急性熱性好中球性皮膚症の原因は不明であるが,インターロイキン2やインターフェロンγなどの1型ヘルパーT細胞由来のサイトカインが優位であり,これらが病変の形成に一定の役割を果たしている可能性がある。
症状と徴候
患者には発熱と好中球数の増加がみられ,疼痛,圧痛,および浮腫を伴う赤色から紫色の局面または丘疹が顔面,頸部,および上肢(特に手背)に好発する。口腔病変も生じることがある。しばしば病変が集簇して,環状に見えることがある。個々の集簇性病変が出現する前に通常は発熱がみられ,数日から数週間持続する。まれに,水疱性および膿疱性病変もみられる。
比較的まれな亜型として,潰瘍を形成して壊疽性膿皮症に類似することがある水疱型や,皮下脂肪を侵して典型的には2~3cm大の紅斑性結節を形成する皮下型(四肢に生じることが多い)などがある。下肢に生じた場合,この病型は結節性紅斑に類似することがある。
皮膚以外の症状はまれであり,眼(例,結膜炎,上強膜炎,虹彩毛様体炎),関節(例,関節痛,筋肉痛,関節炎),および内臓(例,好中球性肺胞炎,無菌性骨髄炎,精神医学的または神経学的変化,一過性の腎,肝,膵機能不全)が侵されることがある。
診断
臨床的評価
皮膚生検
急性熱性好中球性皮膚症の診断は,病変の外観から示唆され,関連する疾患または薬剤の存在により裏付けられる。
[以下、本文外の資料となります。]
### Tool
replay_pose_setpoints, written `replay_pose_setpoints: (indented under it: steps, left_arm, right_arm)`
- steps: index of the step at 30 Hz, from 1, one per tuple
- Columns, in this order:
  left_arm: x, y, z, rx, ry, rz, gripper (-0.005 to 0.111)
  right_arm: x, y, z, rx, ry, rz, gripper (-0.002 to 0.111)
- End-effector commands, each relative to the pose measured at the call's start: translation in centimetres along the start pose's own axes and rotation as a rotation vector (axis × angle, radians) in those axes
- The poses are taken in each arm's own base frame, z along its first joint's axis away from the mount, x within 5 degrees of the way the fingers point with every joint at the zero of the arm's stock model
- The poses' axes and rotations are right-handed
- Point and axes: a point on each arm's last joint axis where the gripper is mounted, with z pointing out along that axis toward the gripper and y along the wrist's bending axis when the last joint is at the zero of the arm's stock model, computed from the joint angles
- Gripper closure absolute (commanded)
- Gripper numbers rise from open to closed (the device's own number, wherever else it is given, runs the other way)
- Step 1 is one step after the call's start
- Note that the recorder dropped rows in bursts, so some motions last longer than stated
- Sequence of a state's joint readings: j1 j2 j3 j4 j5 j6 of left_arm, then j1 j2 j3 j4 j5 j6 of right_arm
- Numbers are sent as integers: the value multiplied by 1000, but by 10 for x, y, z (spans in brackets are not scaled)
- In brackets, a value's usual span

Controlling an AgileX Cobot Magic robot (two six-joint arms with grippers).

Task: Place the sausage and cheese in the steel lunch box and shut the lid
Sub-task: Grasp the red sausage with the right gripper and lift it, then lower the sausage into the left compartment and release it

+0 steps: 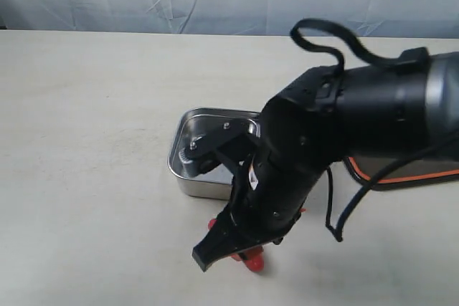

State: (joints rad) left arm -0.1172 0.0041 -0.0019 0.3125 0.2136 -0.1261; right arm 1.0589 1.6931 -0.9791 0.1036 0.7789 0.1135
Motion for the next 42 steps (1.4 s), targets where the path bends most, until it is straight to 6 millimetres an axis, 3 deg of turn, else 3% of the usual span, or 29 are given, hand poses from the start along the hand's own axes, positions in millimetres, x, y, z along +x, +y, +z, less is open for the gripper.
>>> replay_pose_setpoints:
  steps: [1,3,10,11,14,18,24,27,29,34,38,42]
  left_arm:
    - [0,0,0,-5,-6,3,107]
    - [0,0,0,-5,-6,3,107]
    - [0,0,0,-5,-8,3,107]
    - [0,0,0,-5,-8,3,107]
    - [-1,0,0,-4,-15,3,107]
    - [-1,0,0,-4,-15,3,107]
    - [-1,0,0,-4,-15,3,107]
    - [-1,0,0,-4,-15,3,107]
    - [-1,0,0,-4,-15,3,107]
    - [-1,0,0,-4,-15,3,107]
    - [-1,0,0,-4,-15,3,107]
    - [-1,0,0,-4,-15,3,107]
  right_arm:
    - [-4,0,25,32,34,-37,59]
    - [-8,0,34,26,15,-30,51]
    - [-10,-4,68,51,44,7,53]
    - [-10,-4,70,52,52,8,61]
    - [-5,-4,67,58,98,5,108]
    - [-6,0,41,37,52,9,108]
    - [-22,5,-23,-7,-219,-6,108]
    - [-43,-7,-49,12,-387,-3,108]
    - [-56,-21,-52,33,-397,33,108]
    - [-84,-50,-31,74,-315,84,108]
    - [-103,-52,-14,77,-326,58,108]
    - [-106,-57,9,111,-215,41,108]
鑑別診断としては,多形紅斑,持久性隆起性紅斑,亜急性皮膚エリテマトーデス,壊疽性膿皮症,結節性紅斑などが考えられる。
診断がはっきりしない場合は,皮膚生検を施行すべきである。病理組織学的なパターンは,真皮上層の浮腫と真皮の密な好中球浸潤である。血管炎を認めることもあるが,二次的なものである。
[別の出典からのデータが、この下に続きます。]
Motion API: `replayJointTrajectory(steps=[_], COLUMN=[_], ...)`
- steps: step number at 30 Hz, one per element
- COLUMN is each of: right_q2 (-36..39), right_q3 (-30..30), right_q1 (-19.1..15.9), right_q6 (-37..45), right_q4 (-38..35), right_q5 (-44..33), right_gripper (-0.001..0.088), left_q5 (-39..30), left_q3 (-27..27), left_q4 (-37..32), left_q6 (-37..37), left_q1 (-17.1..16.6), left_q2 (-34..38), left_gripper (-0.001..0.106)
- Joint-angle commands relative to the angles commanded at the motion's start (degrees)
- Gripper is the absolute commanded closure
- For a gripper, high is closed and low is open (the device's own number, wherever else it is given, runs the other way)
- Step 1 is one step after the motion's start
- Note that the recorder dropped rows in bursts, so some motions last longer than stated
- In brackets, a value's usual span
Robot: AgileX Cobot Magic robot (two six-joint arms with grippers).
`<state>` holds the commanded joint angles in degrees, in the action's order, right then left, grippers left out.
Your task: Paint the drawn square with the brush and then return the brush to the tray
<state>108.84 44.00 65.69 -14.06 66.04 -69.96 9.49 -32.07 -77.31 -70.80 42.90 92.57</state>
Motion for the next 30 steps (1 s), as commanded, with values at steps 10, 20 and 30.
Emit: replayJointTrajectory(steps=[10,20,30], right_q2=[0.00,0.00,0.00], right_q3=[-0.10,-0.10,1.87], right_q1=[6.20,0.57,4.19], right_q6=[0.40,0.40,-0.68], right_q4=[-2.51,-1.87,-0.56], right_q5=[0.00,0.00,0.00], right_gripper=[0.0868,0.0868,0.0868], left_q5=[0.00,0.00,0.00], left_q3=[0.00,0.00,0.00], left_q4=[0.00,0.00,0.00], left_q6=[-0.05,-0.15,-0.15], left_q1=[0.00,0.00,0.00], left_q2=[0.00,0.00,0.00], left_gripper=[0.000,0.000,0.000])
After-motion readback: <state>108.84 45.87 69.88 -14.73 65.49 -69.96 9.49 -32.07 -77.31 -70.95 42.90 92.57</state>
血算も行う。血算で異常がみられた場合は,潜在がんを診断するために骨髄生検を考慮すべきである。
治療
コルチコステロイドの全身投与
急性熱性好中球性皮膚症の治療としては,コルチコステロイドを全身投与するが,主にプレドニゾンを0.5~1.5mg/kg,経口,1日1回で開始して3週間かけて漸減する。コルヒチン0.5mg,経口,1日3回またはヨウ化カリウム300mg,経口,1日3回が代替治療となる。解熱薬も推奨される。
難しい症例では,ジアフェニルスルホン100~200mg,経口,1日1回,インドメタシン150mg,経口,1日1回,1週間に続いて100mg,経口,1日1回をさらに2週間,クロファジミン(例,200mg,経口,1日1回,4週間に続いて100mg/日で4週間),またはシクロスポリン(例,2~4mg/kg,経口,1日2回)を投与することができる。難治例に対し用いられる他の治療法としては,インフリキシマブ,エタネルセプト,サリドマイド,ミノサイクリン,ミコフェノール酸モフェチルなどがある。
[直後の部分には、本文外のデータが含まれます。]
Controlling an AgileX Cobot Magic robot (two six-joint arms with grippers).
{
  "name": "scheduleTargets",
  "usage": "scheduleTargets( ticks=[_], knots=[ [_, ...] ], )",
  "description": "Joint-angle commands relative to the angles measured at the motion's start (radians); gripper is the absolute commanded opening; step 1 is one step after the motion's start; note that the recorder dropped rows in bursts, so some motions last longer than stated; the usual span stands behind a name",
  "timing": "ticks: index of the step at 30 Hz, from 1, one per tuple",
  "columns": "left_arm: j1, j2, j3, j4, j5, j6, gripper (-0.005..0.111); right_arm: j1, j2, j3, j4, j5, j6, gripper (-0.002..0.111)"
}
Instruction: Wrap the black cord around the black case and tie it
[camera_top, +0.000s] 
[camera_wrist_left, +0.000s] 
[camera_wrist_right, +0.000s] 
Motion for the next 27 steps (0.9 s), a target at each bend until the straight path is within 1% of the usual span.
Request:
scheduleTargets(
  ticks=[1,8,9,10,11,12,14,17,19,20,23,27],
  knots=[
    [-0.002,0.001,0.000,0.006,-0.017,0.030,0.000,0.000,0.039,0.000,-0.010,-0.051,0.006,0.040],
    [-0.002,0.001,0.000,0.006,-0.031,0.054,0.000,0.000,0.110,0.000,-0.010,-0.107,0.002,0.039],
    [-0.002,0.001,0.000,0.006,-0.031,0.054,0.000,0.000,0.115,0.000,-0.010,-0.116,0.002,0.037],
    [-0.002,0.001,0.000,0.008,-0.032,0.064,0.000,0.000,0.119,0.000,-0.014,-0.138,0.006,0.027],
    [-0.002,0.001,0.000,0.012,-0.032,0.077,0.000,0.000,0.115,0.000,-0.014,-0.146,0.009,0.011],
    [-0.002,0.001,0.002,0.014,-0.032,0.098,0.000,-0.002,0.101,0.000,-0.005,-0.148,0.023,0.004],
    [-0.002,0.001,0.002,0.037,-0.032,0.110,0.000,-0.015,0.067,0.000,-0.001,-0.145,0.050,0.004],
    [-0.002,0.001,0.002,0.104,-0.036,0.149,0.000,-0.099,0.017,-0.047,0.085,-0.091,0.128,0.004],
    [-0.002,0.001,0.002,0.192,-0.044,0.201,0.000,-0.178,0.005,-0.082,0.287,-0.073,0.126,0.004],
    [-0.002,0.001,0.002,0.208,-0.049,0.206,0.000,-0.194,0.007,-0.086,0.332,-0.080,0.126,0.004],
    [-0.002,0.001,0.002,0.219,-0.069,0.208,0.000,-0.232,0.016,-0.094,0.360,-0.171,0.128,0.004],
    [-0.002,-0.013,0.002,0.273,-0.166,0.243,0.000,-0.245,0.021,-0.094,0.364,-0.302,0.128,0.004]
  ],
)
限局性病変には,コルチコステロイドの病変内注射(例,トリアムシノロンアセトニド)が有用となりうる。
要点
急性熱性好中球性皮膚症は,特定の疾患を有する患者(古典型)や特定の薬剤を使用する患者(薬剤誘発型)に生じることがあるが,約25%の患者は潜在する悪性腫瘍(がん関連型),通常は造血器腫瘍を有している。
急性熱性好中球性皮膚症の診断は,病変の外観,関連する疾患または薬剤の存在に基づいて行い,必要に応じて生検により確定する。
大半の患者はコルチコステロイドまたは(代替薬として)コルヒチンもしくはヨウ化カリウムの全身投与により治療する。